Cette contrebasse sur laquelle je joue est née en 2012. Je savais qu’il existait un excellent luthier, Jean Auray, à côté de Lyon en France. Je suis allé le voir en 2009 et il a transformé ma contrebasse du XIXe siècle en une basse avec manche démontable, pour les nombreux transits dans des aéroports. Il a relevé le défi. Je savais que de nombreux contrebassistes français jouaient sur des Auray. Un peu plus tard, la même année, j’ai rencontré mon vieil ami Henri Texier à Coutances, au Festival Jazz Sous les Pommiers. J’ai joué sur sa basse Auray. C’était absolument fantastique. Le lendemain j’ai téléphoné à Jean pour lui commander une basse. Il m’a dit « Oui, mais je dois vous prévenir qu’il y a une liste d’attente, un délai de trois ans » J’ai dit « OK. J’attendrai ! J’ai toujours rêvé d’avoir une basse à tête de lion depuis que j’ai vu Richard Davis dans les années 60, vous pourriez le faire ? » Il m’a dit « bien sûr ! ».
- The Lionhead Bass © Nina Djærff
Beaucoup de bassistes jouent sur des instruments dont la tête est sculptée : Paul Chambers avait fait sculpter la tête d’une femme, Mingus avait lui aussi une tête de lion. Après que j’ai eu cette contrebasse, Stanley Clarke a lui aussi demandé un modèle à Jean Auray avec une tête de femme. Ma contrebasse sonne toujours aussi incroyablement bien, après avoir voyagé partout depuis 8 ans, merci Jean !
- Cette interview est publiée dans la foulée d’un « Dossier » consacré à Martial Solal, que vous connaissez. Pouvez-vous partager une anecdote le concernant ?
J’ai joué avec Martial une fois ici à Oslo. C’était une très belle expérience.

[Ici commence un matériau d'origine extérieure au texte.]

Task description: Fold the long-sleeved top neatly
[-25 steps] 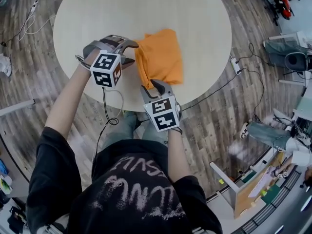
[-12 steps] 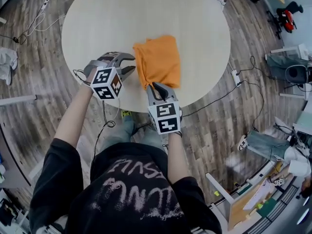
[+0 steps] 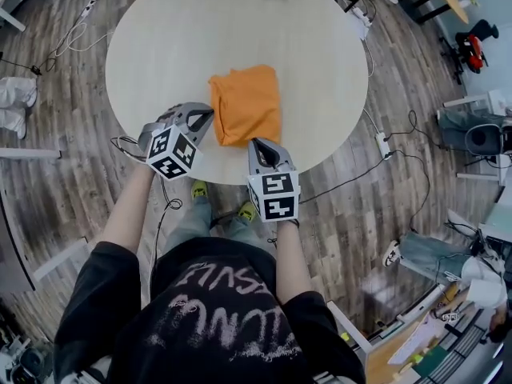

Un fantastique pianiste et un homme très gentil. Je me souviens avoir vraiment dû travailler dur sur ses partitions de basse ! A la batterie, avec nous, il y avait Jon Christensen et le moins que l’on puisse dire est qu’il n’a jamais aimé jouer sur partitions… Je pense que le concert a donné quelque chose de très différent de ce à quoi Martial s’attendait ! Mais il semblait très heureux.